= Beginning of Section =

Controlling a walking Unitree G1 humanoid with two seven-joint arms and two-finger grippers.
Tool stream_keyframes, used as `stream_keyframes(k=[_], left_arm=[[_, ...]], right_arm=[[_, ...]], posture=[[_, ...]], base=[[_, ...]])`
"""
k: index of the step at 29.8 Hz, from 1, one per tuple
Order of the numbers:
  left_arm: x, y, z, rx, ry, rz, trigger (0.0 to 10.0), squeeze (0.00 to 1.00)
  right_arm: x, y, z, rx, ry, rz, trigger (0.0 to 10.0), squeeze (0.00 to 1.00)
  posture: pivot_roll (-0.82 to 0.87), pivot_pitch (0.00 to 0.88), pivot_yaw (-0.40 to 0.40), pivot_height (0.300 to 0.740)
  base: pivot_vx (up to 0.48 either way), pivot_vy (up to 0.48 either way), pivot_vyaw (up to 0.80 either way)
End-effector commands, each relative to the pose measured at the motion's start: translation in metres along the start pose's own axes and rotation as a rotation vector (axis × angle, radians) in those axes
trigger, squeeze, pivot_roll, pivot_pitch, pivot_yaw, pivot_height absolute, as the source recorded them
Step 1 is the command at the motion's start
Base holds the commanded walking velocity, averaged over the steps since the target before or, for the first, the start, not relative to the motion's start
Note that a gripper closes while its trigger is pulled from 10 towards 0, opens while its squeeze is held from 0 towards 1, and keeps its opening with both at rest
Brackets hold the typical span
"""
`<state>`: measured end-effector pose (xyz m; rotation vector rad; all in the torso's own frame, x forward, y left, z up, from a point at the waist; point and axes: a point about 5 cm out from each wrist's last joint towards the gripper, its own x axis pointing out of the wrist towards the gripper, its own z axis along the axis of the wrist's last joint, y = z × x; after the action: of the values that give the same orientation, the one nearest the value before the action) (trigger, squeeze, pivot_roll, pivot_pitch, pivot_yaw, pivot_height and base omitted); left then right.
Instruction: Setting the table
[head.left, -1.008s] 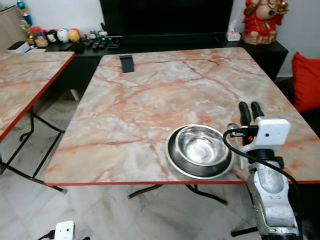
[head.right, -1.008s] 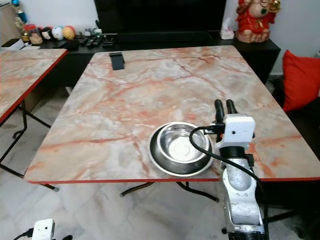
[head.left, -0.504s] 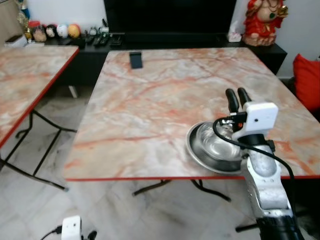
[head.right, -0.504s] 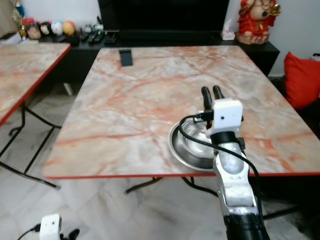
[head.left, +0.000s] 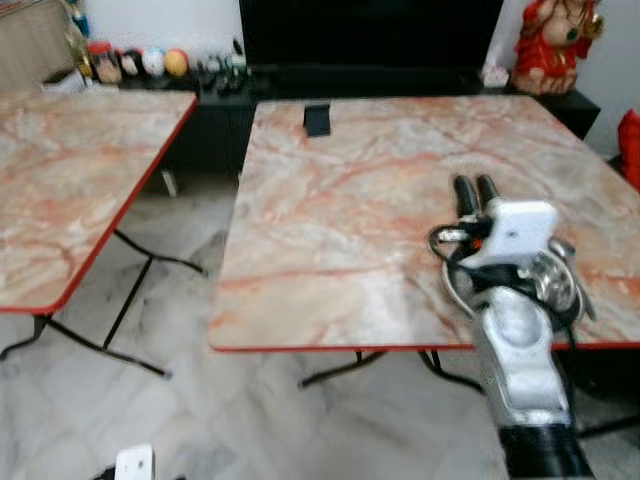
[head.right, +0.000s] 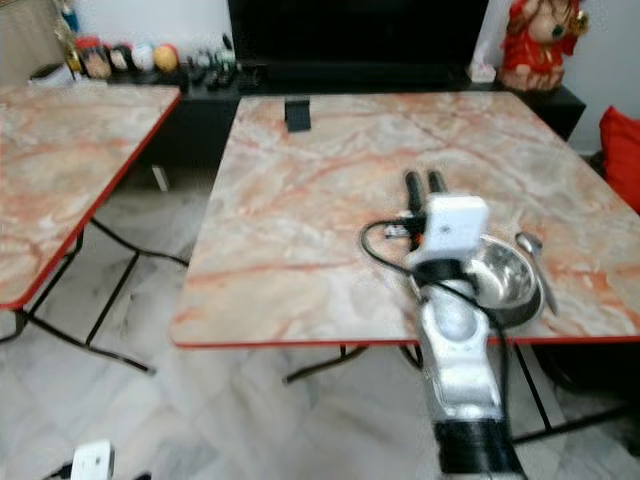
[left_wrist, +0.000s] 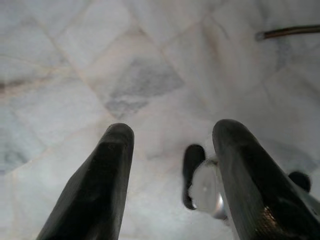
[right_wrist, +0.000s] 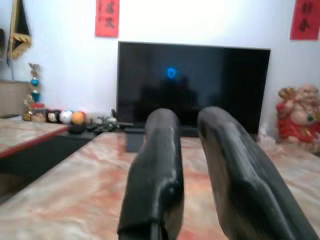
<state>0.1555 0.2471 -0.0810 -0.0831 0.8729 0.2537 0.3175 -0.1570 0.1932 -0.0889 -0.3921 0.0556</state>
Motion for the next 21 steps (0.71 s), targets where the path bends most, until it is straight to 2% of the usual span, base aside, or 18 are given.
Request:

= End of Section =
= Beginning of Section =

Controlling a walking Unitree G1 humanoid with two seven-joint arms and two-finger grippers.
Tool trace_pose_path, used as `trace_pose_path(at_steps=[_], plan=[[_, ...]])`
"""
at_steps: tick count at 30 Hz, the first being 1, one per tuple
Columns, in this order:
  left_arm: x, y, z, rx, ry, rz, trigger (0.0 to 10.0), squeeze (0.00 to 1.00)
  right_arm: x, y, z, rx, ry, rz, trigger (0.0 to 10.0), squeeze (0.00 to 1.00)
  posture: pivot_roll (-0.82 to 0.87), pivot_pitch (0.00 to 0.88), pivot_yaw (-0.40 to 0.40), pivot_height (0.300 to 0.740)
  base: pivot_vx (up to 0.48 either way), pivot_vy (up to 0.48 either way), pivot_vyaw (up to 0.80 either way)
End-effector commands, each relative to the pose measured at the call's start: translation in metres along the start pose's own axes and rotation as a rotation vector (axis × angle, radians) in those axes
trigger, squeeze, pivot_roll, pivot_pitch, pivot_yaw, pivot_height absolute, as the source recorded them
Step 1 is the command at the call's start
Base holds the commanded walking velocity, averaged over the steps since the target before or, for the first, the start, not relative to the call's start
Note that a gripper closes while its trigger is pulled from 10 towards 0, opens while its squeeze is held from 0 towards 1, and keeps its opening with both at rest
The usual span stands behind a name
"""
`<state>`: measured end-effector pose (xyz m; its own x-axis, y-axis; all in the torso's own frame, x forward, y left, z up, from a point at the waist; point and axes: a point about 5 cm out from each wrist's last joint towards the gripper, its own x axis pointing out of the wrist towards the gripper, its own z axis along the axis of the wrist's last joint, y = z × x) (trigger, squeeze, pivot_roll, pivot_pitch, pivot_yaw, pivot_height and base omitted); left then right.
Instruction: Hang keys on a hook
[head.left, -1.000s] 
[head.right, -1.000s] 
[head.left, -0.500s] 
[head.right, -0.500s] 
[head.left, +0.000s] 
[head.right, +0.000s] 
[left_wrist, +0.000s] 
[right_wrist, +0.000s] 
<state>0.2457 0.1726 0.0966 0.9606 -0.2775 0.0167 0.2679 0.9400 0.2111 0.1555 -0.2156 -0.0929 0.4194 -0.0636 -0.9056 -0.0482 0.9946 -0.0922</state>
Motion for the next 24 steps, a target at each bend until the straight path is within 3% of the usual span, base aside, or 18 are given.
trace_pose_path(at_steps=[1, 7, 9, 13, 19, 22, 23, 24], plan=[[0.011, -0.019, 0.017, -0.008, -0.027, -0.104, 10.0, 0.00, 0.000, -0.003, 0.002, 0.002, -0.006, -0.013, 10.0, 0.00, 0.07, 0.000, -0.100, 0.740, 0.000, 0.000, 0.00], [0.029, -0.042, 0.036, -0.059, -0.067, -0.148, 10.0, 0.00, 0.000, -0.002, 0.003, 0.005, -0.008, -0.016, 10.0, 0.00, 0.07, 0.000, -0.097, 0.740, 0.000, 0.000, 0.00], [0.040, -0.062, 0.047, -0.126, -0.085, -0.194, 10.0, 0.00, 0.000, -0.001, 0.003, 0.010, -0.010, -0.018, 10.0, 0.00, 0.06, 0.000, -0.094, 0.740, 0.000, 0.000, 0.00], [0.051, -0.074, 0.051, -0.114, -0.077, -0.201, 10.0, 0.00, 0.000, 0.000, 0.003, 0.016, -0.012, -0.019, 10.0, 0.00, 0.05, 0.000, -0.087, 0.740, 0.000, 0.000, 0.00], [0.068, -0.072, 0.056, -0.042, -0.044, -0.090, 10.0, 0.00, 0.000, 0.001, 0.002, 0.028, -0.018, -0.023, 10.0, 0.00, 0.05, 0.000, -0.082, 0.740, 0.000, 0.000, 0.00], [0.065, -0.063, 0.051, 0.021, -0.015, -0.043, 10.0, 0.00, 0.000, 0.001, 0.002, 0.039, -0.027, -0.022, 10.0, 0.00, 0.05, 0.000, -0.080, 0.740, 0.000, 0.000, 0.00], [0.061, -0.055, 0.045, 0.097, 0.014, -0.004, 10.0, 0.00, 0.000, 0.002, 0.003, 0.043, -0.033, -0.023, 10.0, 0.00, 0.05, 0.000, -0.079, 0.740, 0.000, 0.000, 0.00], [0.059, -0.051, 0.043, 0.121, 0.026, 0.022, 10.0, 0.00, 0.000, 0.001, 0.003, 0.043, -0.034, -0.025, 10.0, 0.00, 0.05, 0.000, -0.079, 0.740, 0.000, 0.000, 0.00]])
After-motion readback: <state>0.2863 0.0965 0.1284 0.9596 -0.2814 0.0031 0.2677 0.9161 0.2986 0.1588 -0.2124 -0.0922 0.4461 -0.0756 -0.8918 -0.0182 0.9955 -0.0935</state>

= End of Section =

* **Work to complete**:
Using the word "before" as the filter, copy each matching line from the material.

* **Answer to this exercise**:
Base holds the commanded walking velocity, averaged over the steps since the target before or, for the first, the start, not relative to the motion's start
`<state>`: measured end-effector pose (xyz m; rotation vector rad; all in the torso's own frame, x forward, y left, z up, from a point at the waist; point and axes: a point about 5 cm out from each wrist's last joint towards the gripper, its own x axis pointing out of the wrist towards the gripper, its own z axis along the axis of the wrist's last joint, y = z × x; after the action: of the values that give the same orientation, the one nearest the value before the action) (trigger, squeeze, pivot_roll, pivot_pitch, pivot_yaw, pivot_height and base omitted); left then right.
Base holds the commanded walking velocity, averaged over the steps since the target before or, for the first, the start, not relative to the call's start

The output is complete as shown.